--- SUPPLIED DATA Enclosed Below ---

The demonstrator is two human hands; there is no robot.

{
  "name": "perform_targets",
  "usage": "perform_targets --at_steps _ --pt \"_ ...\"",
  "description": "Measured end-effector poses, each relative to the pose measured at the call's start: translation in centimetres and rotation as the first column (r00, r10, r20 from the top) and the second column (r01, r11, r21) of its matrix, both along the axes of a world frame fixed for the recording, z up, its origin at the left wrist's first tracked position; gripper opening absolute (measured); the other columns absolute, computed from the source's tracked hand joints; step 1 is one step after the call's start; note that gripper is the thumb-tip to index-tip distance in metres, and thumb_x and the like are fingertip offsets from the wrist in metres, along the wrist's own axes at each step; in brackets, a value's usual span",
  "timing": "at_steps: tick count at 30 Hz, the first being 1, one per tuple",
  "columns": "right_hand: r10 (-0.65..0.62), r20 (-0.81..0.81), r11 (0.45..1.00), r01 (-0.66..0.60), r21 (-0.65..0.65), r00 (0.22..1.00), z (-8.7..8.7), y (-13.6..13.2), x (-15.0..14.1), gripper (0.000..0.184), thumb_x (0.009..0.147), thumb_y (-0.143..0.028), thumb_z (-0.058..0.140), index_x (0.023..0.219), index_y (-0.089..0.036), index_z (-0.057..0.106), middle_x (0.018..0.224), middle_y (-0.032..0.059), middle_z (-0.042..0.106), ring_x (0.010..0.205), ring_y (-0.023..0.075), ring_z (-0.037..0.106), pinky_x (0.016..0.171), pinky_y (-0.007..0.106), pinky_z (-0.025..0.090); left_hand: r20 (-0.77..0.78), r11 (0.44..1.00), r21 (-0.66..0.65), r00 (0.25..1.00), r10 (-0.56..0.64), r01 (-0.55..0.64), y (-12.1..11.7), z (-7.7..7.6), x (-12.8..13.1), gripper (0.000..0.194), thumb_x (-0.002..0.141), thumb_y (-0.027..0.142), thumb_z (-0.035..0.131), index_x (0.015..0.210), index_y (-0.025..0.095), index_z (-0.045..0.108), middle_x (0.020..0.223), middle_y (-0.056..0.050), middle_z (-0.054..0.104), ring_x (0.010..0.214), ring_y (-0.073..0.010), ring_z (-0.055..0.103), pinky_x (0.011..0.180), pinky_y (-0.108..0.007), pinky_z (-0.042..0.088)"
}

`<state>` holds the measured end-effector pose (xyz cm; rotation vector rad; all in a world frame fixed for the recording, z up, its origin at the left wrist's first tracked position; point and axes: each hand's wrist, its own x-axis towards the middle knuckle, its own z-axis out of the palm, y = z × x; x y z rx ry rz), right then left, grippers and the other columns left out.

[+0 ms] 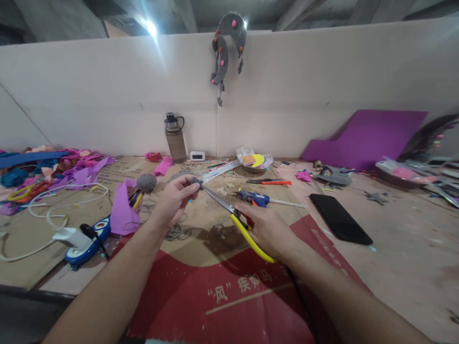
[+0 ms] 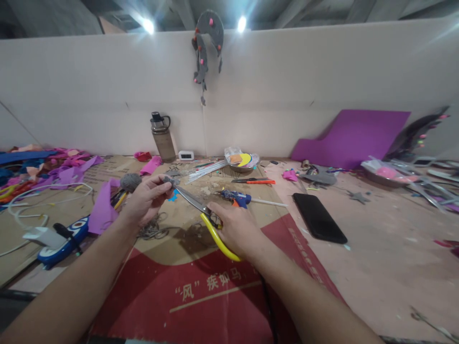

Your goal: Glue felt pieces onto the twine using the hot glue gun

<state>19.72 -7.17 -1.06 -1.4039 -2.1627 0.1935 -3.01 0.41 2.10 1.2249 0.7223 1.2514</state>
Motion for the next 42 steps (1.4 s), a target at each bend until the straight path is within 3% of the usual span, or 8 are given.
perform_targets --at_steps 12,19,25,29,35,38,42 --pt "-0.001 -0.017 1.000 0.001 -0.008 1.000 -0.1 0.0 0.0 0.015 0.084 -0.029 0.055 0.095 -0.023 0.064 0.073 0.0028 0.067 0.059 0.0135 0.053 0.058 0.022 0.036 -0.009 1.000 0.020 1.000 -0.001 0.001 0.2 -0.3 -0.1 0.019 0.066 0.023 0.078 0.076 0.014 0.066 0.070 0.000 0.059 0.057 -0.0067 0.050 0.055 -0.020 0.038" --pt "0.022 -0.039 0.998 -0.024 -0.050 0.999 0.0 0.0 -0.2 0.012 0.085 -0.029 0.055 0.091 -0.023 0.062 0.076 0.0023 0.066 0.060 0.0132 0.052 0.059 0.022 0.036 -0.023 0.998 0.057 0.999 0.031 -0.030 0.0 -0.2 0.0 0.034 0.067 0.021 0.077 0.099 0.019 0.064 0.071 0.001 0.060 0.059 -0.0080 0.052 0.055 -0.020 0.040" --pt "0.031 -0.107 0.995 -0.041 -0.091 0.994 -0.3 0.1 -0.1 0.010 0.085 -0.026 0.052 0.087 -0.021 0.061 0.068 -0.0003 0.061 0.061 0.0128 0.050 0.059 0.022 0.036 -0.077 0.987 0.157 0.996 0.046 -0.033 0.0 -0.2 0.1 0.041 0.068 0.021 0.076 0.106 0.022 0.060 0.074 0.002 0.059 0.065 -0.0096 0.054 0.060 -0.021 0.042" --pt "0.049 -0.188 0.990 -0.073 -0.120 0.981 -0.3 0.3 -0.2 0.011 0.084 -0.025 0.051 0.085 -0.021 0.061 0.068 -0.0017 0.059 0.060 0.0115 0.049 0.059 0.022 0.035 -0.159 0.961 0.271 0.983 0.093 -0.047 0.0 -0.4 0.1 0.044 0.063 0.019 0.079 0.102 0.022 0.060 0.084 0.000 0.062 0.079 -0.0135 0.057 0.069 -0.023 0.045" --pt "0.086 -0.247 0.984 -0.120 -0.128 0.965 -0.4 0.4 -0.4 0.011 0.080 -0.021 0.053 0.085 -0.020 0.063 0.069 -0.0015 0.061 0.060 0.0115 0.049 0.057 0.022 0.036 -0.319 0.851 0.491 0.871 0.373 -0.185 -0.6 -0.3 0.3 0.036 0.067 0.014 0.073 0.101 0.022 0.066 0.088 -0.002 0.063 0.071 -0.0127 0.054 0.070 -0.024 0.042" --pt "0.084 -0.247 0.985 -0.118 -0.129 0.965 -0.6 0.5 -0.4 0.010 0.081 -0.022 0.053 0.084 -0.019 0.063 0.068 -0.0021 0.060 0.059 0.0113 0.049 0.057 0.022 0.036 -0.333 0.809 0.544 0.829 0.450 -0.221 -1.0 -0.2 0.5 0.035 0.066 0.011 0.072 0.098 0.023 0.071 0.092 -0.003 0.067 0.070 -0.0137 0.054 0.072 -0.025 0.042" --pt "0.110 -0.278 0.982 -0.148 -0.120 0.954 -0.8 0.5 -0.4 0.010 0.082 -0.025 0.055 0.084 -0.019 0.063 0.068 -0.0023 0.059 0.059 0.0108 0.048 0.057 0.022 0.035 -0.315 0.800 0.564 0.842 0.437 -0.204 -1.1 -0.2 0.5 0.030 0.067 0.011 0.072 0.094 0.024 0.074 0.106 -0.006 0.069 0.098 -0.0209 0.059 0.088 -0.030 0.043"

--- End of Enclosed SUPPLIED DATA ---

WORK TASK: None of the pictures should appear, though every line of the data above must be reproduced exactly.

ANSWER TO THIS PROBLEM:
The demonstrator is two human hands; there is no robot.

{
  "name": "perform_targets",
  "usage": "perform_targets --at_steps _ --pt \"_ ...\"",
  "description": "Measured end-effector poses, each relative to the pose measured at the call's start: translation in centimetres and rotation as the first column (r00, r10, r20 from the top) and the second column (r01, r11, r21) of its matrix, both along the axes of a world frame fixed for the recording, z up, its origin at the left wrist's first tracked position; gripper opening absolute (measured); the other columns absolute, computed from the source's tracked hand joints; step 1 is one step after the call's start; note that gripper is the thumb-tip to index-tip distance in metres, and thumb_x and the like are fingertip offsets from the wrist in metres, along the wrist's own axes at each step; in brackets, a value's usual span",
  "timing": "at_steps: tick count at 30 Hz, the first being 1, one per tuple",
  "columns": "right_hand: r10 (-0.65..0.62), r20 (-0.81..0.81), r11 (0.45..1.00), r01 (-0.66..0.60), r21 (-0.65..0.65), r00 (0.22..1.00), z (-8.7..8.7), y (-13.6..13.2), x (-15.0..14.1), gripper (0.000..0.184), thumb_x (0.009..0.147), thumb_y (-0.143..0.028), thumb_z (-0.058..0.140), index_x (0.023..0.219), index_y (-0.089..0.036), index_z (-0.057..0.106), middle_x (0.018..0.224), middle_y (-0.032..0.059), middle_z (-0.042..0.106), ring_x (0.010..0.205), ring_y (-0.023..0.075), ring_z (-0.037..0.106), pinky_x (0.016..0.171), pinky_y (-0.007..0.106), pinky_z (-0.025..0.090); left_hand: r20 (-0.77..0.78), r11 (0.44..1.00), r21 (-0.66..0.65), r00 (0.25..1.00), r10 (-0.56..0.64), r01 (-0.55..0.64), y (-12.1..11.7), z (-7.7..7.6), x (-12.8..13.1), gripper (0.000..0.194), thumb_x (-0.002..0.141), thumb_y (-0.027..0.142), thumb_z (-0.035..0.131), index_x (0.015..0.210), index_y (-0.025..0.095), index_z (-0.045..0.108), middle_x (0.020..0.223), middle_y (-0.056..0.050), middle_z (-0.054..0.104), ring_x (0.010..0.214), ring_y (-0.073..0.010), ring_z (-0.055..0.103), pinky_x (0.011..0.180), pinky_y (-0.108..0.007), pinky_z (-0.042..0.088)"
}

`<state>` holds the measured end-effector pose (xyz cm; rotation vector rad; all in a world frame fixed for the recording, z up, its origin at the left wrist's first tracked position; point and axes: each hand's wrist, its own x-axis towards the middle knuckle, its own z-axis out of the palm, y = z × x; x y z rx ry rz), right then left, grippers and the other columns left out.

[+0 ms] 
[+0 ms] 

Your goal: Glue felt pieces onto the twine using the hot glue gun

<state>19.72 -7.17 -1.06 -1.4039 -2.1627 0.1935 -3.01 0.41 2.10 1.2249 0.7223 1.2514</state>
Motion for the next 42 steps (1.4 s), a target at each bend until the straight path is within 3% of the usual span, or 8 are given.
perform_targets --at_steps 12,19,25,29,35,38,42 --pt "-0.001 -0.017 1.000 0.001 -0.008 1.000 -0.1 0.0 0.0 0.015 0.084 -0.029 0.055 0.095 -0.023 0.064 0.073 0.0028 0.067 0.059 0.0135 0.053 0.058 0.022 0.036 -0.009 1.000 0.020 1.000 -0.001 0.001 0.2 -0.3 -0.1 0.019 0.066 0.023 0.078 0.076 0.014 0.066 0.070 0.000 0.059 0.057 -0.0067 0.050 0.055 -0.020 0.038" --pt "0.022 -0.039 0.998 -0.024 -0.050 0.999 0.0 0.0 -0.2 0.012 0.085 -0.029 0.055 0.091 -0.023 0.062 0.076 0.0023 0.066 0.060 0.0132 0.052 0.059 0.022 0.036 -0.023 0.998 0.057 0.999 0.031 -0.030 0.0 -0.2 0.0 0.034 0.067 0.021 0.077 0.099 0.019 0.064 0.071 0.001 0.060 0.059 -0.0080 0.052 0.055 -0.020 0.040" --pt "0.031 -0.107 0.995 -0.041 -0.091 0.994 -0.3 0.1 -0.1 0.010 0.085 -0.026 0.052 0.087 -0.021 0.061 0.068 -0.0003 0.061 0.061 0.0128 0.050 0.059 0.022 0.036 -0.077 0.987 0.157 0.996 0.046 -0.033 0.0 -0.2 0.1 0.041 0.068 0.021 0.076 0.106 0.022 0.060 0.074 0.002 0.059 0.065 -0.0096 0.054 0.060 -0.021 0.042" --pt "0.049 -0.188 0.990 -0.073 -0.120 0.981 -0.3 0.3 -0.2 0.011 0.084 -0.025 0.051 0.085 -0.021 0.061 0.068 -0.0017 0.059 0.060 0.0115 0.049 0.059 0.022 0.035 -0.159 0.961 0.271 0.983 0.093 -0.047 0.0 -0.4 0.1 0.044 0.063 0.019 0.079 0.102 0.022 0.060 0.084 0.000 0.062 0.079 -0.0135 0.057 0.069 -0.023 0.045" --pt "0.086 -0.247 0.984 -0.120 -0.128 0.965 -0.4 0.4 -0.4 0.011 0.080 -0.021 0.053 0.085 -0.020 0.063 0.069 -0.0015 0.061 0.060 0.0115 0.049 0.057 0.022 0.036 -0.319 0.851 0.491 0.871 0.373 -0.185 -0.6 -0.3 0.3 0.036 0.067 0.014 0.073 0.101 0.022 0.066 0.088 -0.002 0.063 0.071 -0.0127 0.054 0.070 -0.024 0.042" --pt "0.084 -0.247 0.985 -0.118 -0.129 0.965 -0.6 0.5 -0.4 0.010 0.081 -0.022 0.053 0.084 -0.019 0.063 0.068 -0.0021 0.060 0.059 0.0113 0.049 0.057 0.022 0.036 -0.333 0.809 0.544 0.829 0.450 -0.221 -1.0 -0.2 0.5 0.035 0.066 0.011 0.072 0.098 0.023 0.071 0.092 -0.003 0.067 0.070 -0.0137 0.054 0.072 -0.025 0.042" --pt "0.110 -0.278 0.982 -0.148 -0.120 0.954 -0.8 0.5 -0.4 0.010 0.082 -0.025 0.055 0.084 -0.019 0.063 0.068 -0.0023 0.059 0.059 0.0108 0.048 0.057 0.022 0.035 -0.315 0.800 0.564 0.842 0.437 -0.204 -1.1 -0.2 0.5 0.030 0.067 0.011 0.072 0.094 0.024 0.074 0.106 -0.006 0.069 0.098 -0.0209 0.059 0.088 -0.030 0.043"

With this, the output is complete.